Which Comic Book Artist’s Ashes Were Mixed Into Ink Used To Print Comics?
Answer: Mark Gruenwald
Mark Gruenwald was an accomplished comic book artist, writer, and editor whose career—unfortunately, cut short by a congenital heart defect—included everything from penciling comics to writing the plot lines of Captain America.
He started his career in comics in the 1970s by publishing his own fanzine, Omniverse—a magazine focused on the idea of continuity in comic story lines. Attention to detail and a focus on continuity in story lines would prove to be one of his trademarks in the industry.
In 1978, he was hired on as an assistant editor at Marvel and remained with Marvel Comics for the rest of his life, ultimately working his way up to senior editor. Over the next 18 years, he would oversee titles such as The Avengers, Captain America, Iron Man, Thor, Spider-Woman, and more. He also did pencil work for Hawkeye and The Incredible Hulk. The pinnacle of Gruenwald’s work is widely considered to be his mid-1980s mini-series Squadron Supreme, which focused on the story of an alternate universe where Earth was ruled by well-meaning superheroes.

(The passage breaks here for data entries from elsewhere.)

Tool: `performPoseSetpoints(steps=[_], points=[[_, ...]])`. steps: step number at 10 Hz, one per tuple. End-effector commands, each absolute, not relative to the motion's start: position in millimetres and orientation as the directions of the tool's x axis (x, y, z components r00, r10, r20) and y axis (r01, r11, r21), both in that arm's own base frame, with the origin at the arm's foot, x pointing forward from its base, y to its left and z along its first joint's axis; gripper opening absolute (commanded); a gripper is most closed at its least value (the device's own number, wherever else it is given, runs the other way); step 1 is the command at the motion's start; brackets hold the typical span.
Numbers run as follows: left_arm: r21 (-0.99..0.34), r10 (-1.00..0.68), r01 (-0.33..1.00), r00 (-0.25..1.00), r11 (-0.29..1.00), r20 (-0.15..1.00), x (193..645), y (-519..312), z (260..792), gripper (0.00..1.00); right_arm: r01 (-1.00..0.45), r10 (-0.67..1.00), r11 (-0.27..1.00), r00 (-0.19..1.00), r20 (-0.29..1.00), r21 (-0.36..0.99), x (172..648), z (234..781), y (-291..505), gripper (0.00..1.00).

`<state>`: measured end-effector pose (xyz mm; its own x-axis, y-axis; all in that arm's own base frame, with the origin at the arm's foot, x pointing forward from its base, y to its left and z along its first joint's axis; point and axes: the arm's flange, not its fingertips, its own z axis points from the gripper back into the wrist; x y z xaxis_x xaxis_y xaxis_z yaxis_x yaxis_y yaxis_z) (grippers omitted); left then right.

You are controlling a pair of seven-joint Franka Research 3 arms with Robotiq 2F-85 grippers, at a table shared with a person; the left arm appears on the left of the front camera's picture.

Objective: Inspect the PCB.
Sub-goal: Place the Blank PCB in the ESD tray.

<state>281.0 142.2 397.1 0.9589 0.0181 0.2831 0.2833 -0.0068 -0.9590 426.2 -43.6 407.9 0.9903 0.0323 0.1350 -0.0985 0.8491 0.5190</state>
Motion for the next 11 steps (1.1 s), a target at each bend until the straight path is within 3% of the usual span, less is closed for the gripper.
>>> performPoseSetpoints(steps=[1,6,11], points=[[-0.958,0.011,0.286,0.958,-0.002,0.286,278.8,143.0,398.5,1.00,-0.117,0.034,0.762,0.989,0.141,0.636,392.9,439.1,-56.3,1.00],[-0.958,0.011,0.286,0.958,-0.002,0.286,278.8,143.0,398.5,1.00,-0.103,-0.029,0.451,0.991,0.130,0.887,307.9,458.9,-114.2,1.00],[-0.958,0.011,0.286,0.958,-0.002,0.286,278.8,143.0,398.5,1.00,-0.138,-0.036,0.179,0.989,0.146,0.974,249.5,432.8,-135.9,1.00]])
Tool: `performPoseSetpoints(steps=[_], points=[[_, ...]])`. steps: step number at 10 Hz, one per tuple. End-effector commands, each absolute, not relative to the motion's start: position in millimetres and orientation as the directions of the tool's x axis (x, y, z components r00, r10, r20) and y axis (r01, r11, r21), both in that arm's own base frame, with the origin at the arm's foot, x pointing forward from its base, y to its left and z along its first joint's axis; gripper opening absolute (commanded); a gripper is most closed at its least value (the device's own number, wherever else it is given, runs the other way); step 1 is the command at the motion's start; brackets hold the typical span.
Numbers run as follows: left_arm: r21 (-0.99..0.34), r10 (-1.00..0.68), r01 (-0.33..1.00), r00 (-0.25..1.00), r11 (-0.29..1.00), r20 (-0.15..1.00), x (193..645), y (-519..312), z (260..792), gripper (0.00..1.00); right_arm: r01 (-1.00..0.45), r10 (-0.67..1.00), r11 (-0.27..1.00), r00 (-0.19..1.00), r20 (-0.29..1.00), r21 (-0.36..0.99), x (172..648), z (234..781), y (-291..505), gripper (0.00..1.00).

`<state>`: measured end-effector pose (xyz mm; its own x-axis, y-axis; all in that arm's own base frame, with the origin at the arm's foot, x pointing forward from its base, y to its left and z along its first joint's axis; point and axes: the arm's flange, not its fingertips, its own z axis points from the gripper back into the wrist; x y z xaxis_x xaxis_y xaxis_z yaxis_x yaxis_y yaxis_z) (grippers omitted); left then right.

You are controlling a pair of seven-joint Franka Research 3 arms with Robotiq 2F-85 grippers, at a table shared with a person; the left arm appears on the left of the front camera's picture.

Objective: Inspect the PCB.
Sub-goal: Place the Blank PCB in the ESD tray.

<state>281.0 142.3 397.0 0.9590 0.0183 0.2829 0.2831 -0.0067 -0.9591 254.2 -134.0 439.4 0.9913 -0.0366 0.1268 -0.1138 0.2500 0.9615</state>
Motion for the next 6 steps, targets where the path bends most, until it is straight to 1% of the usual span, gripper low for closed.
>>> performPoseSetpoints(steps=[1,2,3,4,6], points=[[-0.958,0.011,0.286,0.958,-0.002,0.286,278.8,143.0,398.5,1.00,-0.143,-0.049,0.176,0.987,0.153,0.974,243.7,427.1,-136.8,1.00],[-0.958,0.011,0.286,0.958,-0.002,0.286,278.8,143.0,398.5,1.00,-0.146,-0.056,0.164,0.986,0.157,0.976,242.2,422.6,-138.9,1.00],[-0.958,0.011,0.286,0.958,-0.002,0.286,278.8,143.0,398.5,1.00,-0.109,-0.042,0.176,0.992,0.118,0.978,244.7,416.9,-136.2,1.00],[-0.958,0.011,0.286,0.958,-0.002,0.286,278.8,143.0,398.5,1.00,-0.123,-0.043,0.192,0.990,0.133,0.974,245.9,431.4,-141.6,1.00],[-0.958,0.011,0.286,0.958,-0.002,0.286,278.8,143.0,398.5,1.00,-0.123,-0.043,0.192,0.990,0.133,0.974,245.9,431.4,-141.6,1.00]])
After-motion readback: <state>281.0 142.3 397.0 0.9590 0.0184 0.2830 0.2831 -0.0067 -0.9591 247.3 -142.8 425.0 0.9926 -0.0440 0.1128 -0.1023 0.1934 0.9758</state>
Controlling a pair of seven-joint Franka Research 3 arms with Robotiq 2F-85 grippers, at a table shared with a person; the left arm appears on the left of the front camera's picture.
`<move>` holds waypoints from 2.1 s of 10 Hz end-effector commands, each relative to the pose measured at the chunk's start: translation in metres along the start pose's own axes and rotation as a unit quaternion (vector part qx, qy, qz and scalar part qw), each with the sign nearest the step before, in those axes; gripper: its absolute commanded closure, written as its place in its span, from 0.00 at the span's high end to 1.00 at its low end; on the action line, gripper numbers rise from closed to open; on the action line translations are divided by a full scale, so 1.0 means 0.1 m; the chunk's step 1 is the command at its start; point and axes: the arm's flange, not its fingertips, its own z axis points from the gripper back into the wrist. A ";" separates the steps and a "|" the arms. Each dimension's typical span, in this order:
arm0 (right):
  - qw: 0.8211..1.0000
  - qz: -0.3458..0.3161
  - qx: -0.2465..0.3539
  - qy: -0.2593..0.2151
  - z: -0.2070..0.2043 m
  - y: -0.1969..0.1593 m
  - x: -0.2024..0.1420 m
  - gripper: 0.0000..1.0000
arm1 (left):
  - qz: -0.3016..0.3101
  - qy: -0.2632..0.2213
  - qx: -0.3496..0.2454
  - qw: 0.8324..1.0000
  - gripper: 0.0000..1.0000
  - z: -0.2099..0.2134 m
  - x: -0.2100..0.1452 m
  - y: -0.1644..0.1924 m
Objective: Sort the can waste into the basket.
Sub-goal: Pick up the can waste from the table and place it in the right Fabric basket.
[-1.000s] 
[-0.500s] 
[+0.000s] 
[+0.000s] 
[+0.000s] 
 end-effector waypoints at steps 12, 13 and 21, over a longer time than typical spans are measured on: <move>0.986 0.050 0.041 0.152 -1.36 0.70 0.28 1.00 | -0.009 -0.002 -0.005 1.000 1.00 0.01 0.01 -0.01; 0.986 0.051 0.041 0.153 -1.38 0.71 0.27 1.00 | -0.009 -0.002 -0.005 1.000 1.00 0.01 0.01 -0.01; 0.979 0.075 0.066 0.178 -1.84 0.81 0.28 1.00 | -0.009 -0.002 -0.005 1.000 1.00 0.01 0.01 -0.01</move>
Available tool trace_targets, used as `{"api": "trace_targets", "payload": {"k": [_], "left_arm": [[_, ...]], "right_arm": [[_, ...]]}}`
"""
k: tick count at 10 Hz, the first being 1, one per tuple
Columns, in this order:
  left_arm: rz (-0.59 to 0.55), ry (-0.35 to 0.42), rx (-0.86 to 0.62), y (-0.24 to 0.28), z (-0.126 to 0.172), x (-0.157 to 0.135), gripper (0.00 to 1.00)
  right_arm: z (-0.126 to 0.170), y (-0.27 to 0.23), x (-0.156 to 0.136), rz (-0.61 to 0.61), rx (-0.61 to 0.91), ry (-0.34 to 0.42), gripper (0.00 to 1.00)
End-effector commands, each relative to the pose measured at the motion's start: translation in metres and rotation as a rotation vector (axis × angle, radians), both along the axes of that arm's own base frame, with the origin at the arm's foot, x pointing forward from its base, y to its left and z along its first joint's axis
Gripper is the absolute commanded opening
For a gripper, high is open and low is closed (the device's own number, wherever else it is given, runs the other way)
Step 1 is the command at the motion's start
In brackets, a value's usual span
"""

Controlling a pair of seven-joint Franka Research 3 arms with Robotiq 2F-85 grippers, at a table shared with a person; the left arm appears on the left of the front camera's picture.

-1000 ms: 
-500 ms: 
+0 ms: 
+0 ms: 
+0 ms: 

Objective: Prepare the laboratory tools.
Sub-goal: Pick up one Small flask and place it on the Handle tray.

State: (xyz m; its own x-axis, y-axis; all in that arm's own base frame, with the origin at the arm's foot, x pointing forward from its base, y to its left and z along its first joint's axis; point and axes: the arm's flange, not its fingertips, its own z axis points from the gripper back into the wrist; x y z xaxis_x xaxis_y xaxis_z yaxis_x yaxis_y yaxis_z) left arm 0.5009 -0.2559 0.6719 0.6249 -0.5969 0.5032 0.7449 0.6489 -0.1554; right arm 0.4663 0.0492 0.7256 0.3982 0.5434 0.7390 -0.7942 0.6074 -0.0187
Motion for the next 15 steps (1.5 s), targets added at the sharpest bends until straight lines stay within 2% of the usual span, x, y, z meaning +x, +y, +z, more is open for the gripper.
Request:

Upon his death in 1996, his wish to be cremated and have his ashes mixed in with the ink used to print comics was honored. In the summer of 1997, a limited print run of Squadron Supreme, in graphic novel format, was printed in a Canton, Ohio printing facility using ink that Gruenwald’s ashes had been blended with. Every copy of the 1997 edition includes, quite literally, the blood, sweat, and tears of the author.